What happens when we encounter the next shift at innovative drug sponsors?

For example, do we see hints of  a CGT cycle? Will Lonza have the operational flexibility and customer diversity to weather the next market shifts?

But long before that, perhaps, the real question now is will Lonza effectively execute on its plan. Will the anticipated benefits of full implementation be realized? Will profit margins increase?

Will other CDMOs take a similar tact to form unanticipated competition for Lonza?
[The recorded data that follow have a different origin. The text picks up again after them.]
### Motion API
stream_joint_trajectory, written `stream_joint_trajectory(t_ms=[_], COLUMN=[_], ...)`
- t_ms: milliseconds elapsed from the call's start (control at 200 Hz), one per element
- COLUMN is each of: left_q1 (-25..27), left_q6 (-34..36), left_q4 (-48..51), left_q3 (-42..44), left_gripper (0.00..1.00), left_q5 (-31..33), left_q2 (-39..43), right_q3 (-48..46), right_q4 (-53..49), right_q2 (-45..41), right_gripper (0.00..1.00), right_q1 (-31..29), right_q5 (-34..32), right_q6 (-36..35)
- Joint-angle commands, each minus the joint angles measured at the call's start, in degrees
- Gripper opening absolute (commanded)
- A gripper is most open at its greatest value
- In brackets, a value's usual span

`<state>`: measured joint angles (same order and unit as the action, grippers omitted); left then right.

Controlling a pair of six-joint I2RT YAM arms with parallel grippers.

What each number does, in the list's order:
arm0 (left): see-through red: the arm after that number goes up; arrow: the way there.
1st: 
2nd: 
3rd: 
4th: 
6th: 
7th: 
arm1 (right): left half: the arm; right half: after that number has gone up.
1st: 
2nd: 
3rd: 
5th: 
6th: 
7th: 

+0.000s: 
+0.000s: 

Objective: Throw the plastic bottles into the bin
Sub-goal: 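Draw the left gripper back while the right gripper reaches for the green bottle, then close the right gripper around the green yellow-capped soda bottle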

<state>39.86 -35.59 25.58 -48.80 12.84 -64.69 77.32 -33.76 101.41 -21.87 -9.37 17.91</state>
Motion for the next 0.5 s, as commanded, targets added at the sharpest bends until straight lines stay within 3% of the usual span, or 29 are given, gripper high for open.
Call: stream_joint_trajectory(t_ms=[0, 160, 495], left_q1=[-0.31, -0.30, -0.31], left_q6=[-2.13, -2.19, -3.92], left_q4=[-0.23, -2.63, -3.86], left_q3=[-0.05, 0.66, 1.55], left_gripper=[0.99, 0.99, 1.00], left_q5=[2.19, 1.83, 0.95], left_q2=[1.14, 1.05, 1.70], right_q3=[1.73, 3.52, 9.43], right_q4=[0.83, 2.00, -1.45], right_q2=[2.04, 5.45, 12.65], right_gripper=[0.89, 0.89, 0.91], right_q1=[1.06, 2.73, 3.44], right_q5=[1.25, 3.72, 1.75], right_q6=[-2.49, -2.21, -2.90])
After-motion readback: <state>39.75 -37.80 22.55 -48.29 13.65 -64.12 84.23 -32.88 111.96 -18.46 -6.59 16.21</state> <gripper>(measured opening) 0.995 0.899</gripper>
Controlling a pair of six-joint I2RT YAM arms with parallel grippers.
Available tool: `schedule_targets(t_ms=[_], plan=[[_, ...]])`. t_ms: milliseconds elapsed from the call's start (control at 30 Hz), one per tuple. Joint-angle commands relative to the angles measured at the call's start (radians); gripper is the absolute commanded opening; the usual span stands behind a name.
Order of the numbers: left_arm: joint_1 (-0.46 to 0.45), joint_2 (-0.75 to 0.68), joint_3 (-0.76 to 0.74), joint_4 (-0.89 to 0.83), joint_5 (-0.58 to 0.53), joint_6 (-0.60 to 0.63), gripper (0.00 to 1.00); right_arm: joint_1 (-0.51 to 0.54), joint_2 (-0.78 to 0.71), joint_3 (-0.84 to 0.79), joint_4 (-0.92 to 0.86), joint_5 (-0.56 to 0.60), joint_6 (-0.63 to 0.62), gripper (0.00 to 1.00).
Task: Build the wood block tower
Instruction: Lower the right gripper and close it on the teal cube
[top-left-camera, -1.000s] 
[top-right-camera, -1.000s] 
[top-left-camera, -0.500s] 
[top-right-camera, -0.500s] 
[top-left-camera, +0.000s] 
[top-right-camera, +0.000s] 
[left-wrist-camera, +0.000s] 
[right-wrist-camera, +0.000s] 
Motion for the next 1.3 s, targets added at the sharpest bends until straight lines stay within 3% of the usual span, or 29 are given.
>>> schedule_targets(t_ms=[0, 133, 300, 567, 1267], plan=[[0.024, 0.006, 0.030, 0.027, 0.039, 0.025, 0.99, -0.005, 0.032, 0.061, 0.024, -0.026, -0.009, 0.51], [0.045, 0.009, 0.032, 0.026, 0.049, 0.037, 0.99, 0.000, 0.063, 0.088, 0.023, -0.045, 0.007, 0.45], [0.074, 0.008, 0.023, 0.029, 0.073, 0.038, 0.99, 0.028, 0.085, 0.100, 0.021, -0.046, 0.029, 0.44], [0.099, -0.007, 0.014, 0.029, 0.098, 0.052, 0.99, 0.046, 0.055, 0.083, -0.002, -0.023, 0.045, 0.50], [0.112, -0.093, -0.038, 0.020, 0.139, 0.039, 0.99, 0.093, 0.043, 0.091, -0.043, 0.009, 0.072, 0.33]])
No matter how those questions are answered, to wrap up here I’d suggest a main takeaway for biopharma sponsors is actually an old fundamental:

Lonza’s move reinforces the need to clearly understand your CDMO’s strategic center of gravity, its mission and priorities. Do they align with yours?

And perhaps a consequence of Lonza’s pivot may be that other CDMOs do better clarify their priorities to sponsors.  

Lonza’s strategy may render no definitive verdict on the evolving CDMO landscape. It is a reflection of its own strategies and goals, and competencies.

A name-brand CDMO just pushed all its chips to the middle of the table. Bets are off as to what the rest of the development and manufacturing outsourcing world does or does not do in response.